What you have to do –
Starting with the opening line of the material, restate every line word for word, and end on the line containing "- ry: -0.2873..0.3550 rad".

Task inputs –
**********
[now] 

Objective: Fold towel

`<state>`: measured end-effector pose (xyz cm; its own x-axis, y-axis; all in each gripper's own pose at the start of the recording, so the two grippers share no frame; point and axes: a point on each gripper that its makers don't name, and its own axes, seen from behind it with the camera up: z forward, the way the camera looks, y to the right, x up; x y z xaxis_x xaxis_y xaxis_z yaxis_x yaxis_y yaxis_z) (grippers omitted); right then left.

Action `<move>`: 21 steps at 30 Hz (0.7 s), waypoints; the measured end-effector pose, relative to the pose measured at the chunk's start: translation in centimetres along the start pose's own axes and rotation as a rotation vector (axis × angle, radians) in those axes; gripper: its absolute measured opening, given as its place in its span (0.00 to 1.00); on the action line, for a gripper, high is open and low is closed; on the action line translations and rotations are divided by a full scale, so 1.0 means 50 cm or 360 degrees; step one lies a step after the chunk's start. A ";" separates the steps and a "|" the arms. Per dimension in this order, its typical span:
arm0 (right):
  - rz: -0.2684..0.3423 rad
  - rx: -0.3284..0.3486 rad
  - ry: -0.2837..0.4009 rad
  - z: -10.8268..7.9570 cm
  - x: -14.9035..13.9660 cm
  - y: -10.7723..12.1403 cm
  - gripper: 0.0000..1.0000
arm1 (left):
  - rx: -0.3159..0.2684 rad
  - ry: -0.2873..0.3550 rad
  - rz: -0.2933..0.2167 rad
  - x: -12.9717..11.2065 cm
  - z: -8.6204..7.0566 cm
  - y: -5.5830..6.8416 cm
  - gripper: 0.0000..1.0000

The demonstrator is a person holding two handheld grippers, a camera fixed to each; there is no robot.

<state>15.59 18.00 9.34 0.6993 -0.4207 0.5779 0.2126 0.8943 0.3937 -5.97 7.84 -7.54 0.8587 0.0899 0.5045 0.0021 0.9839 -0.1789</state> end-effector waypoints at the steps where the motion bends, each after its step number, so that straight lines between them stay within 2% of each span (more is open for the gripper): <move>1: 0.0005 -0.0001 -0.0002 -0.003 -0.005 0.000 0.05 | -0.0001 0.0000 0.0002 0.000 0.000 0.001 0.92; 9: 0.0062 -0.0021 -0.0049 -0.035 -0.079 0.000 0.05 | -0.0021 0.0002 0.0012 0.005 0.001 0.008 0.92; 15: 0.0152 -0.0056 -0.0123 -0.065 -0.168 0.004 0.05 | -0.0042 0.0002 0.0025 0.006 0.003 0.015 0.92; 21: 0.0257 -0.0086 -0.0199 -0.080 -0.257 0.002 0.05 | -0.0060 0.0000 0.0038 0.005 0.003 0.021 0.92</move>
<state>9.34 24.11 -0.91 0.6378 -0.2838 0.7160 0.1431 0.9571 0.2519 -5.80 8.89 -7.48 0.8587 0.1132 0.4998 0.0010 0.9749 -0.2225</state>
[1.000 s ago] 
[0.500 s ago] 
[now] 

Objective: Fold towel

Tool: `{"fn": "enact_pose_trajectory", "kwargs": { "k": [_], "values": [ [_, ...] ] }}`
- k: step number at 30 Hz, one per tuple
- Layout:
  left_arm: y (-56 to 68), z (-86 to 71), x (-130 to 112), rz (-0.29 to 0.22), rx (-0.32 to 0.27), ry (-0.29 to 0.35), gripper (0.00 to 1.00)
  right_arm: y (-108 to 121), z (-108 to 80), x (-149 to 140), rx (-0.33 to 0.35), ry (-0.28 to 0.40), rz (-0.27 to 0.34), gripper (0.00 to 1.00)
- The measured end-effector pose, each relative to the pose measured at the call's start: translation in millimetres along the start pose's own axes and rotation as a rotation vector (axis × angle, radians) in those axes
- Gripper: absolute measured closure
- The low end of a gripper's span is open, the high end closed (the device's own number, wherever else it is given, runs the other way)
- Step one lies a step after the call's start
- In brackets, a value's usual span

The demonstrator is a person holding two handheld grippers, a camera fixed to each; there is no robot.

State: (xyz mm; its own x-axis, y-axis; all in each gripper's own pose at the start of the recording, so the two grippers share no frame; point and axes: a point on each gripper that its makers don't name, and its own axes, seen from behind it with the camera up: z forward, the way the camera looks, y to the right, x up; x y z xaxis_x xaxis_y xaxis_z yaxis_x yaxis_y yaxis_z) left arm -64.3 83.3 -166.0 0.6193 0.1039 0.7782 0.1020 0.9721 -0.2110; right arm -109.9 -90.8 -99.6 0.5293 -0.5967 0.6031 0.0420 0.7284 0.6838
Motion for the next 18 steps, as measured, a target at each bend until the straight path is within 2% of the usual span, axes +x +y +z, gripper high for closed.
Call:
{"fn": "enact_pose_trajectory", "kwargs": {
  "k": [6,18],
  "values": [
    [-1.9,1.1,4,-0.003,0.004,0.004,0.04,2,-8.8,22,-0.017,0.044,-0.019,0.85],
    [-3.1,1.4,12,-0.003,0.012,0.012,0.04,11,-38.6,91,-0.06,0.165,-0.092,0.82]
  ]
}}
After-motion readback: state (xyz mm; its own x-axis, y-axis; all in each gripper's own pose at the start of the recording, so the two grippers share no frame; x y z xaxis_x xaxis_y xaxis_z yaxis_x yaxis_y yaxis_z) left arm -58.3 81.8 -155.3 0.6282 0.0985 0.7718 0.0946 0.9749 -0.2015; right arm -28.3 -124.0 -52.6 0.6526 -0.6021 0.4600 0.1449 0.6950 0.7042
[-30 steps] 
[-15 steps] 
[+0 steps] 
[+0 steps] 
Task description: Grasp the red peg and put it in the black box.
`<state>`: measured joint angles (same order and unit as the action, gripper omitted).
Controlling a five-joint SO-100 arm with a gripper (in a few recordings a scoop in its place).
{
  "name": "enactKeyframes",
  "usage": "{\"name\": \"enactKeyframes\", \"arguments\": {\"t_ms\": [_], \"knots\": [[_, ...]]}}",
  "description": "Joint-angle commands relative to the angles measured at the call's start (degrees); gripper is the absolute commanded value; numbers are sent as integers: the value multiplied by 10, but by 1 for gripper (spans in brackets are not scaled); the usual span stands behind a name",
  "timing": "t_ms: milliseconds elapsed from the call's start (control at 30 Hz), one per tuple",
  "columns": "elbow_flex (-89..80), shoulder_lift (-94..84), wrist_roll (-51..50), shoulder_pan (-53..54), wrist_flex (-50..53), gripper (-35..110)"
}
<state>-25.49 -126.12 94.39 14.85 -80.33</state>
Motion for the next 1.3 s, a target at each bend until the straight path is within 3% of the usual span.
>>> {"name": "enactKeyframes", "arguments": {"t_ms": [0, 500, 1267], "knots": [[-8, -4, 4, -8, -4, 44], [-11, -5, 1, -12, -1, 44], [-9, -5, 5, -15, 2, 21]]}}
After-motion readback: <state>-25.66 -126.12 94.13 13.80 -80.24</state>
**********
Response to this exercise –
[now] 

Objective: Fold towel

`<state>`: measured end-effector pose (xyz cm; its own x-axis, y-axis; all in each gripper's own pose at the start of the recording, so the two grippers share no frame; point and axes: a point on each gripper that its makers don't name, and its own axes, seen from behind it with the camera up: z forward, the way the camera looks, y to the right, x up; x y z xaxis_x xaxis_y xaxis_z yaxis_x yaxis_y yaxis_z) (grippers omitted); right then left.

Action `<move>`: 21 steps at 30 Hz (0.7 s), waypoints; the measured end-effector pose, relative to the pose measured at the chunk's start: translation in centimetres along the start pose's own axes and rotation as a rotation vector (axis × angle, radians) in those axes; gripper: its absolute measured opening, given as its place in its span (0.00 to 1.00); on the action line, for a gripper, high is open and low is closed; on the action line translations and rotations are divided by a full scale, so 1.0 means 50 cm or 360 degrees; step one lies a step after the chunk's start. A ";" separates the steps and a "|" the arms. Per dimension in this order, its typical span:
arm0 (right):
  - rz: -0.2684..0.3423 rad
  - rx: -0.3284..0.3486 rad
  - ry: -0.2837..0.4009 rad
  - z: -10.8268..7.9570 cm
  - x: -14.9035..13.9660 cm
  - y: -10.7723..12.1403 cm
  - gripper: 0.0000..1.0000
arm1 (left):
  - rx: -0.3159..0.2684 rad
  - ry: -0.2873..0.3550 rad

No additional answer text is required.